Assigned task: Which lines in the entries below contain the string "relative"? Show each of them in full.

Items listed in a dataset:
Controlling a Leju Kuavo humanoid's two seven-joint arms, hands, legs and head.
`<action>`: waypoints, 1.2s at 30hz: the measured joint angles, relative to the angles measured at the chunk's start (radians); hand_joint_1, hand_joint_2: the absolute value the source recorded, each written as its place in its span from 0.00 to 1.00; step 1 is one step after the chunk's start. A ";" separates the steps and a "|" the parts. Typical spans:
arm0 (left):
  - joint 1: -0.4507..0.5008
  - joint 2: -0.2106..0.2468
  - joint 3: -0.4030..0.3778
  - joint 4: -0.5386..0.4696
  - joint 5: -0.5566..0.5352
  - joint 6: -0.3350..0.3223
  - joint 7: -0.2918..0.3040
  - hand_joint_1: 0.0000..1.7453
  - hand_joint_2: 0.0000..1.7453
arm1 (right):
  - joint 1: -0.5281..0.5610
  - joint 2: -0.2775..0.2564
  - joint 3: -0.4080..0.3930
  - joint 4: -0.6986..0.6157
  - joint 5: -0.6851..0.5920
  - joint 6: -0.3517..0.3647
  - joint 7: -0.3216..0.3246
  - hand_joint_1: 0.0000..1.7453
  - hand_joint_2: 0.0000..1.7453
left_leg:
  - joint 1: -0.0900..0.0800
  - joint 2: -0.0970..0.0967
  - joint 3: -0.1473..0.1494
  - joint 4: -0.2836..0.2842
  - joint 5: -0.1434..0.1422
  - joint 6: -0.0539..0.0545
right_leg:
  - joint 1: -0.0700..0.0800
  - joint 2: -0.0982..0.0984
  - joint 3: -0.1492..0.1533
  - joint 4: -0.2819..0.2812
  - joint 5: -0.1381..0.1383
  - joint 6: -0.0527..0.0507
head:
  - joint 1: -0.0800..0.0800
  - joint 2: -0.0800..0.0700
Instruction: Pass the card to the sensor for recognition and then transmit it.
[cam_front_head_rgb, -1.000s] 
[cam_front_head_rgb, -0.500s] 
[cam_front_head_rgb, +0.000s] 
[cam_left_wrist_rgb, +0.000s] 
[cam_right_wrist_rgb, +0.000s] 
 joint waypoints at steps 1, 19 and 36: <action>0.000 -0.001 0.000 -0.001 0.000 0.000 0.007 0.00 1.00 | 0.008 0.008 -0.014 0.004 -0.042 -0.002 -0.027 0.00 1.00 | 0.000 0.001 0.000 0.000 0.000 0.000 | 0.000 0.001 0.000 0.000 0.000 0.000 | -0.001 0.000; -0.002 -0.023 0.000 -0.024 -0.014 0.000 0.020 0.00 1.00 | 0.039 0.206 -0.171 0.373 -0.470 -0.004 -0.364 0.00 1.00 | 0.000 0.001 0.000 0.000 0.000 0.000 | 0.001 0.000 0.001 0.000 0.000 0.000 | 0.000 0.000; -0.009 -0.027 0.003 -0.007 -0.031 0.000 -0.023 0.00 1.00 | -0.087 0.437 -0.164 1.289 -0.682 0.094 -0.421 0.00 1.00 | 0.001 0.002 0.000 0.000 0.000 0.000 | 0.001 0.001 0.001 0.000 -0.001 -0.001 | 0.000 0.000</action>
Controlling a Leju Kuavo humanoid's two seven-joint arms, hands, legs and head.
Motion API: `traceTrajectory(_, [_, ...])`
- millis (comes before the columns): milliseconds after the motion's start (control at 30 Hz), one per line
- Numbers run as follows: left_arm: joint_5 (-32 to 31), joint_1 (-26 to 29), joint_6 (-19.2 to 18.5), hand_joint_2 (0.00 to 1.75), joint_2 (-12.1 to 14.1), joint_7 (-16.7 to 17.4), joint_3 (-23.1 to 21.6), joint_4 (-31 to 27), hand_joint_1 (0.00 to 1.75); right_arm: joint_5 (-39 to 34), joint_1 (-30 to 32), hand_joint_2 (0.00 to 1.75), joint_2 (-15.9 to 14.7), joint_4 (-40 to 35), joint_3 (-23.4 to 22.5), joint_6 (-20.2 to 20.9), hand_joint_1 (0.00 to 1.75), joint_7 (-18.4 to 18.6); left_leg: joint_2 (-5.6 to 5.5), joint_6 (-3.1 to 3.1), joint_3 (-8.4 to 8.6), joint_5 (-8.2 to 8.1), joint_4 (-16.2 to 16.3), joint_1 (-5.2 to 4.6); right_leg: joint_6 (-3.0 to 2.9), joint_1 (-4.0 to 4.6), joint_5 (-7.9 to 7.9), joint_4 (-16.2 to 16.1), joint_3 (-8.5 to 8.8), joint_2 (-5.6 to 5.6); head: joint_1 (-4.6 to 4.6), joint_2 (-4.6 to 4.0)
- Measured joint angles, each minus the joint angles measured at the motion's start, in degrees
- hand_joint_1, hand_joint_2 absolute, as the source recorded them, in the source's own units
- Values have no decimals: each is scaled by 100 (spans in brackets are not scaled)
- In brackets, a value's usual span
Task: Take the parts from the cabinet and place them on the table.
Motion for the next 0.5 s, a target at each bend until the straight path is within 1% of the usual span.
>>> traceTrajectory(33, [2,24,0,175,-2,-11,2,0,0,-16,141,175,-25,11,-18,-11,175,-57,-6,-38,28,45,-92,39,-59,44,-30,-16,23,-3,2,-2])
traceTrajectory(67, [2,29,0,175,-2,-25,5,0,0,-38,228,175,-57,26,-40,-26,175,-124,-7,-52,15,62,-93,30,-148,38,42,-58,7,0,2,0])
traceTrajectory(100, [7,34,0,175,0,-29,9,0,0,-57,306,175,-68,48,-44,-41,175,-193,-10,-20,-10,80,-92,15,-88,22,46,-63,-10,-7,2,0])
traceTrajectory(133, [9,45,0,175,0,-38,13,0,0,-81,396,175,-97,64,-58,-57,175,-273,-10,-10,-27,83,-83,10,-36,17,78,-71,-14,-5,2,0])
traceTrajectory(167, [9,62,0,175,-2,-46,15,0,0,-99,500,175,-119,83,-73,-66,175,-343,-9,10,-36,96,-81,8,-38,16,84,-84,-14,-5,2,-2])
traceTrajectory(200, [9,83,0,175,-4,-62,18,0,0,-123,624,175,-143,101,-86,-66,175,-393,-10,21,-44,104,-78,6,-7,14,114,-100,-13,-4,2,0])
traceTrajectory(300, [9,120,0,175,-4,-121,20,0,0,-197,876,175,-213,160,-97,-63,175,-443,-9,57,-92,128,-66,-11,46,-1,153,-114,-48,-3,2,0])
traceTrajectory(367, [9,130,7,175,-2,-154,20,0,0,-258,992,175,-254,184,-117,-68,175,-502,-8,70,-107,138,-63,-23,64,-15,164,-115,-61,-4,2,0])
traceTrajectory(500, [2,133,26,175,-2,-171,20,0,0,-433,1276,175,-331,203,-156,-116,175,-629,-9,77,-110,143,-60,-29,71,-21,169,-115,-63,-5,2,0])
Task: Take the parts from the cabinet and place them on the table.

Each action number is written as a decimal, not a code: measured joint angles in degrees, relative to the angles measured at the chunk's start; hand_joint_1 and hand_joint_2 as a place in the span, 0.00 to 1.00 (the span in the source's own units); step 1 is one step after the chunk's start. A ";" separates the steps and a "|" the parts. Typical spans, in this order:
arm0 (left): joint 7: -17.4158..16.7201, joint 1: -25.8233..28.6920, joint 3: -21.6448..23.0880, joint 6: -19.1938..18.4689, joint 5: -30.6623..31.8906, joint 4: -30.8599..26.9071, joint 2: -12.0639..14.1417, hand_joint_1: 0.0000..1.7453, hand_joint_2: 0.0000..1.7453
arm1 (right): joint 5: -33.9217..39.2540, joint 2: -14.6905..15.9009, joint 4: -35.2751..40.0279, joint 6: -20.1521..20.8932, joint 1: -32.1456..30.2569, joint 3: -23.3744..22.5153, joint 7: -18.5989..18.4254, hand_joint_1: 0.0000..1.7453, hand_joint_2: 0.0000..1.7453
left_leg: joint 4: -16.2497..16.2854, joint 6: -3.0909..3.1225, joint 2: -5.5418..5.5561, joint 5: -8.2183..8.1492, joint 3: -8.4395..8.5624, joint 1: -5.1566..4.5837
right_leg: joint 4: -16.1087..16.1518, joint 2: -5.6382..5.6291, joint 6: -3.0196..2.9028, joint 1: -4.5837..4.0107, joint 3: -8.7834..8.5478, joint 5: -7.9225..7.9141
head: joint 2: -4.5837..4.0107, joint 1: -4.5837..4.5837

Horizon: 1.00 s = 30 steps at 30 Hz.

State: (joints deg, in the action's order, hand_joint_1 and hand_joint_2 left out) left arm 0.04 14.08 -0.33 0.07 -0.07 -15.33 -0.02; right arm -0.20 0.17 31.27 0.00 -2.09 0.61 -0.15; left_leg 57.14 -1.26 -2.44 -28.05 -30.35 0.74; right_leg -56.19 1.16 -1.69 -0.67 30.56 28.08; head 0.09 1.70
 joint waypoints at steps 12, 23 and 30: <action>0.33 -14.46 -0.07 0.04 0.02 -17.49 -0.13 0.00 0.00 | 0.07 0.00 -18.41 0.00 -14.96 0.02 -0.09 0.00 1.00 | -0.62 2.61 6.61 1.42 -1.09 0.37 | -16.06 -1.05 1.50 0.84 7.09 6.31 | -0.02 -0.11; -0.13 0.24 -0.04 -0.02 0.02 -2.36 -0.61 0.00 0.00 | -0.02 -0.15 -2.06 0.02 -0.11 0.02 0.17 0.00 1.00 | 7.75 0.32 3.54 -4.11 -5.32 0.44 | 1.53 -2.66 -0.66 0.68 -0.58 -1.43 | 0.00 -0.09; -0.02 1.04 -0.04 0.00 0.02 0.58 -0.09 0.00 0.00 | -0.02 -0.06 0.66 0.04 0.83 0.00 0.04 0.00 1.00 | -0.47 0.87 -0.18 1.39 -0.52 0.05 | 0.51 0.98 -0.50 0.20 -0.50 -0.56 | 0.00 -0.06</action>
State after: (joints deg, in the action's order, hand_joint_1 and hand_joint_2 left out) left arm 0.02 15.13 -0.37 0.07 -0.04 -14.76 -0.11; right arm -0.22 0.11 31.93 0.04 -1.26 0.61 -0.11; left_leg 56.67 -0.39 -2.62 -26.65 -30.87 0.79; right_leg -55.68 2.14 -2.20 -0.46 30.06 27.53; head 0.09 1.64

Answer section:
`<action>`: waypoints, 1.2s at 30hz: the measured joint angles, relative to the angles measured at the chunk's start (radians); hand_joint_1, hand_joint_2: the absolute value the source recorded, each written as its place in its span from 0.00 to 1.00; step 1 is one step after the chunk's start. A ";" separates the steps and a "|" the parts. Typical spans:
Each action number is written as a decimal, not a code: measured joint angles in degrees, relative to the angles measured at the chunk's start; hand_joint_1 and hand_joint_2 as a place in the span, 0.00 to 1.00 (the span in the source's own units); step 1 is one step after the chunk's start. A ";" separates the steps and a "|" the parts. Typical spans, in this order:

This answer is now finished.